DATA BELOW:
· · ·
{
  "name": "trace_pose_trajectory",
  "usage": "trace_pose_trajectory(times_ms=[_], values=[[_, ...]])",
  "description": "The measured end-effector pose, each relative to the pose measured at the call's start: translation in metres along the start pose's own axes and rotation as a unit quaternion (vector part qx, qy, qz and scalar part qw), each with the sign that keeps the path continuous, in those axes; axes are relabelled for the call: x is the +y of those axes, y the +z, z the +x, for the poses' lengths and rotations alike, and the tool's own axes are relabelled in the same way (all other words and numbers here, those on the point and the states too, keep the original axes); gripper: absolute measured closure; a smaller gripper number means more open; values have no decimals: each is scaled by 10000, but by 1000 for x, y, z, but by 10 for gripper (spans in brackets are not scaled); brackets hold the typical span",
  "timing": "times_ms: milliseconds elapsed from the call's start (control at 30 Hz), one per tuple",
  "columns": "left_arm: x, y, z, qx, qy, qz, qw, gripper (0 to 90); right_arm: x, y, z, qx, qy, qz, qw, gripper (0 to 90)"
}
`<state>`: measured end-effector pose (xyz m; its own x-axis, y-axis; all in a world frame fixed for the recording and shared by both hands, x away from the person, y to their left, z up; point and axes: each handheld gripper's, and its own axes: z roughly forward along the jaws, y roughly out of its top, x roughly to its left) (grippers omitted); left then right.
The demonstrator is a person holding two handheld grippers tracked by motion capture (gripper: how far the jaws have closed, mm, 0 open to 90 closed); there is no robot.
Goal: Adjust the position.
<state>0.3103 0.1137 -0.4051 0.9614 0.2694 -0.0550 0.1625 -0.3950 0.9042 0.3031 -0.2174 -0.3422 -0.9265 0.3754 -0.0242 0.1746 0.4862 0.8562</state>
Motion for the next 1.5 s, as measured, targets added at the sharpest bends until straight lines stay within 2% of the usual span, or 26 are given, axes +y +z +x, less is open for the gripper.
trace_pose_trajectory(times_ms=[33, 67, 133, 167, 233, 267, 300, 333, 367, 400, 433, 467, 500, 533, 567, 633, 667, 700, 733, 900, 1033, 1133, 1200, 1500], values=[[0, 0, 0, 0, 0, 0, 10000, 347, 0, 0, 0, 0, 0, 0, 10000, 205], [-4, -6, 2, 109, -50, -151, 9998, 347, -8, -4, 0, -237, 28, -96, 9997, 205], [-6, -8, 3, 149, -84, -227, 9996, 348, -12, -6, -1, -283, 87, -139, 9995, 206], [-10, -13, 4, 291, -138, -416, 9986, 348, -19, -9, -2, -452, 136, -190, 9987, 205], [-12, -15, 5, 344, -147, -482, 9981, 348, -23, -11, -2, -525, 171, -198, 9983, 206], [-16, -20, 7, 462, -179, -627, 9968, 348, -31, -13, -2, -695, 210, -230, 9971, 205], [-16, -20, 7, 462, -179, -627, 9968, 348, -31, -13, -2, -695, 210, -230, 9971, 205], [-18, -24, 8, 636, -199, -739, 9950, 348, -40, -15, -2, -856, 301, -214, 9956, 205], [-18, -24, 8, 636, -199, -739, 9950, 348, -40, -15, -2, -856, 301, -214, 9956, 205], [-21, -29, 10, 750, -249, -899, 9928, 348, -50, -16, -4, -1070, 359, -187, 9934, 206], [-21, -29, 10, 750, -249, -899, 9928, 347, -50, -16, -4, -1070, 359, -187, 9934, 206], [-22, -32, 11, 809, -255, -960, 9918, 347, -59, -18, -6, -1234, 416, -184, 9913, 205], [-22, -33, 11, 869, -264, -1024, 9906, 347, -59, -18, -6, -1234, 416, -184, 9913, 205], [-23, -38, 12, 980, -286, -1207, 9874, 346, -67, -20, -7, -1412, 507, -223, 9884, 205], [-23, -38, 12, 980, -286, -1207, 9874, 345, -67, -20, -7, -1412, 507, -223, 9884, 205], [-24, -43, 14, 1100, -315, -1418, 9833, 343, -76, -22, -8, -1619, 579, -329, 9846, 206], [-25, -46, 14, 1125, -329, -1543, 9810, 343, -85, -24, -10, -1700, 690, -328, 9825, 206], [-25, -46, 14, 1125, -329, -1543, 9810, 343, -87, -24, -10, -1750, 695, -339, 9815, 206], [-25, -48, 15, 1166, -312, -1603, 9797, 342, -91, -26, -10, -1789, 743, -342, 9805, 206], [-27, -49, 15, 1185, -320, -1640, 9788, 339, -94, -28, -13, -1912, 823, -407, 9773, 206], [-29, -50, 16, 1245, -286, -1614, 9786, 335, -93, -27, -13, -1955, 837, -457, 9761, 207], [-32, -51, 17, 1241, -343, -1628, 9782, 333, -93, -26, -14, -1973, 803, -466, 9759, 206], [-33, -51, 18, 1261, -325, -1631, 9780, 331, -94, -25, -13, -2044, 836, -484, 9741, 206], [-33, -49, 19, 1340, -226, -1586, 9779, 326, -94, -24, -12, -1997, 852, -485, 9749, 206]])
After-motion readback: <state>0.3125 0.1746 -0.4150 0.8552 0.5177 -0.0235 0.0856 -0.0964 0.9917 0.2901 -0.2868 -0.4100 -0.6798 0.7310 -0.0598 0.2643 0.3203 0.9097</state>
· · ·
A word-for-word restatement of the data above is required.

{
  "name": "trace_pose_trajectory",
  "usage": "trace_pose_trajectory(times_ms=[_], values=[[_, ...]])",
  "description": "The measured end-effector pose, each relative to the pose measured at the call's start: translation in metres along the start pose's own axes and rotation as a unit quaternion (vector part qx, qy, qz and scalar part qw), each with the sign that keeps the path continuous, in those axes; axes are relabelled for the call: x is the +y of those axes, y the +z, z the +x, for the poses' lengths and rotations alike, and the tool's own axes are relabelled in the same way (all other words and numbers here, those on the point and the states too, keep the original axes); gripper: absolute measured closure; a smaller gripper number means more open; values have no decimals: each is scaled by 10000, but by 1000 for x, y, z, but by 10 for gripper (spans in brackets are not scaled); brackets hold the typical span",
  "timing": "times_ms: milliseconds elapsed from the call's start (control at 30 Hz), one per tuple",
  "columns": "left_arm: x, y, z, qx, qy, qz, qw, gripper (0 to 90); right_arm: x, y, z, qx, qy, qz, qw, gripper (0 to 90)"
}
`<state>`: measured end-effector pose (xyz m; its own x-axis, y-axis; all in a world frame fixed for the recording and shared by both hands, x away from the person, y to their left, z up; point and axes: each handheld gripper's, and its own axes: z roughly forward along the jaws, y roughly out of its top, x roughly to its left) (grippers omitted); left then right.
The demonstrator is a person holding two handheld grippers tracked by motion capture (gripper: how far the jaws have closed, mm, 0 open to 90 closed); there is no robot.
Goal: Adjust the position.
<state>0.3103 0.1137 -0.4051 0.9614 0.2694 -0.0550 0.1625 -0.3950 0.9042 0.3031 -0.2174 -0.3422 -0.9265 0.3754 -0.0242 0.1746 0.4862 0.8562</state>
Motion for the next 1.5 s, as measured, targets added at the sharpest bends until straight lines stay within 2% of the usual span, or 26 are given, axes +y +z +x, less is open for the gripper.
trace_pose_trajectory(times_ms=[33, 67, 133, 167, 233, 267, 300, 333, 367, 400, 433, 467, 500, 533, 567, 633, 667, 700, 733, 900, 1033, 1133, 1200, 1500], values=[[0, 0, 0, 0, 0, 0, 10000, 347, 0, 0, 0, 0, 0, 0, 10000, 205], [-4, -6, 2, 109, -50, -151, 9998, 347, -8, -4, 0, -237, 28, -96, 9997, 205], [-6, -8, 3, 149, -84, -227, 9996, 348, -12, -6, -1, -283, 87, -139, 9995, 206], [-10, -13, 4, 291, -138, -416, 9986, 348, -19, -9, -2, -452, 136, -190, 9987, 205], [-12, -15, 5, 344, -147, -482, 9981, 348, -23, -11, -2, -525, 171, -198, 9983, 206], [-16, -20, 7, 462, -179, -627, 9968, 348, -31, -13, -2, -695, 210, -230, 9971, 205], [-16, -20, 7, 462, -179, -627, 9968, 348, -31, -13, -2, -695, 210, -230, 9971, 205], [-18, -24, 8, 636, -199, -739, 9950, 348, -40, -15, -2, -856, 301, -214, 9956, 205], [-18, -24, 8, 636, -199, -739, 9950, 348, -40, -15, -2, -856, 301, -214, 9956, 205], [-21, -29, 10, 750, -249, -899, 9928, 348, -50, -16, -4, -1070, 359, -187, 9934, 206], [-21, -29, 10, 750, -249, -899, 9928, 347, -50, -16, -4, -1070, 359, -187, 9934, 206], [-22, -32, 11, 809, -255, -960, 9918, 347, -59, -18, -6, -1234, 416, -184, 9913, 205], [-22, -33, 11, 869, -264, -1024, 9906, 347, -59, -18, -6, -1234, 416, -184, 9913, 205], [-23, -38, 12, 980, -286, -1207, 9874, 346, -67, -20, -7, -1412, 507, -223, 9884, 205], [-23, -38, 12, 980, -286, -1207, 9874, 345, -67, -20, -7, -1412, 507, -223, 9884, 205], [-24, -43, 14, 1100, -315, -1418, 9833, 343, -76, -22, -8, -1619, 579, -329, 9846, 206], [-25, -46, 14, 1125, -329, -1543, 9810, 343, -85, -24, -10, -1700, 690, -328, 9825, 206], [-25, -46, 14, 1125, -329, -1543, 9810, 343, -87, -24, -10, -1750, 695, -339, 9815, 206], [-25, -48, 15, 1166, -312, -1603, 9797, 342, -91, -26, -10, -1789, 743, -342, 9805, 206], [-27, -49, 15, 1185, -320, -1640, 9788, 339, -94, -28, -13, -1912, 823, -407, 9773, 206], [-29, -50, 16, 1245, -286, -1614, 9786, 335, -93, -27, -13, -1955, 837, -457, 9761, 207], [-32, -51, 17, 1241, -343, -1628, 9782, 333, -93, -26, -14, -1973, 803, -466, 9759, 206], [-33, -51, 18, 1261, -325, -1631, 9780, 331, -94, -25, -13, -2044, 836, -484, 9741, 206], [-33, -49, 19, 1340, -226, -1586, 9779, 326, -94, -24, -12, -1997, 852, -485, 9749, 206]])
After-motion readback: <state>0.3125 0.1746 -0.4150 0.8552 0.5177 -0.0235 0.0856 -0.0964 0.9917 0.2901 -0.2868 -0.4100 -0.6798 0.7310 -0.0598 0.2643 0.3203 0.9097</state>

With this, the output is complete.